EXERCISE
Retype all of the data exactly as given.

◆ ◆ ◆ ◆

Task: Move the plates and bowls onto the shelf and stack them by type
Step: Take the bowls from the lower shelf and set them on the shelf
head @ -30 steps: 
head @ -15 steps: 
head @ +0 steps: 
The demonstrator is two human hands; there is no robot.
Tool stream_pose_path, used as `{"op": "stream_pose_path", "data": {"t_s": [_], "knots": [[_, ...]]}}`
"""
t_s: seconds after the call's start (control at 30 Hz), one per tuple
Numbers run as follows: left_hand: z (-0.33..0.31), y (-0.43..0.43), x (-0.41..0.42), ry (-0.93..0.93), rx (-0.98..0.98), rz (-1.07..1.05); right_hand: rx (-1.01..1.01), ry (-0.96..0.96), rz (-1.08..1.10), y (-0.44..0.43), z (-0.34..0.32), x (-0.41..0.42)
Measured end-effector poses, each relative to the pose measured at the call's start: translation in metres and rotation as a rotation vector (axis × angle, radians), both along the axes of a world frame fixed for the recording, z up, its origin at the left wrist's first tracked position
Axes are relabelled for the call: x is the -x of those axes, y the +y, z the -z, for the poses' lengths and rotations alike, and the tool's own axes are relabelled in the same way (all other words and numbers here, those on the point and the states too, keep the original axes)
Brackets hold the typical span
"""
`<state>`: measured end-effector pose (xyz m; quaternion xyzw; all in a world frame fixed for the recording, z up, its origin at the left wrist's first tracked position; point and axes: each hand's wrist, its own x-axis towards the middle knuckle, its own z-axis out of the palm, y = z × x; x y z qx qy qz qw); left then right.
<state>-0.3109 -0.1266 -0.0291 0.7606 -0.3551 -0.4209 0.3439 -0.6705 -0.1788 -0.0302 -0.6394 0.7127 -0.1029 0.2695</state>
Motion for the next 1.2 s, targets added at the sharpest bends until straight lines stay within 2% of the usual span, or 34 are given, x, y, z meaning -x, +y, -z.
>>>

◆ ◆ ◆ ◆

SOLVED PROBLEM
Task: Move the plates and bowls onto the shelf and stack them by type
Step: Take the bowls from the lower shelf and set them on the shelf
head @ -30 steps: 
head @ -15 steps: 
head @ +0 steps: 
The demonstrator is two human hands; there is no robot.
Tool stream_pose_path, used as `{"op": "stream_pose_path", "data": {"t_s": [_], "knots": [[_, ...]]}}`
"""
t_s: seconds after the call's start (control at 30 Hz), one per tuple
Numbers run as follows: left_hand: z (-0.33..0.31), y (-0.43..0.43), x (-0.41..0.42), ry (-0.93..0.93), rx (-0.98..0.98), rz (-1.07..1.05); right_hand: rx (-1.01..1.01), ry (-0.96..0.96), rz (-1.08..1.10), y (-0.44..0.43), z (-0.34..0.32), x (-0.41..0.42)
Measured end-effector poses, each relative to the pose measured at the call's start: translation in metres and rotation as a rotation vector (axis × angle, radians), both along the axes of a world frame fixed for the recording, z up, its origin at the left wrist's first tracked position
Axes are relabelled for the call: x is the -x of those axes, y the +y, z the -z, for the poses' lengths and rotations alike, and the tool's own axes are relabelled in the same way (all other words and numbers here, those on the point and the states too, keep the original axes)
Brackets hold the typical span
"""
`<state>`: measured end-effector pose (xyz m; quaternion xyzw; all in a world frame fixed for the recording, z up, its origin at the left wrist's first tracked position; point and axes: each hand's wrist, its own x-axis towards the middle knuckle, its own z-axis out of the palm, y = z × x; x y z qx qy qz qw); left then right.
<state>-0.3109 -0.1266 -0.0291 0.7606 -0.3551 -0.4209 0.3439 -0.6705 -0.1788 -0.0302 -0.6394 0.7127 -0.1029 0.2695</state>
Motion for the next 1.2 s, targets added at the sharpest bends until straight lines stay within 2% of the usual span, or 34 are given, x, y, z meaning -x, +y, -z.
>>>

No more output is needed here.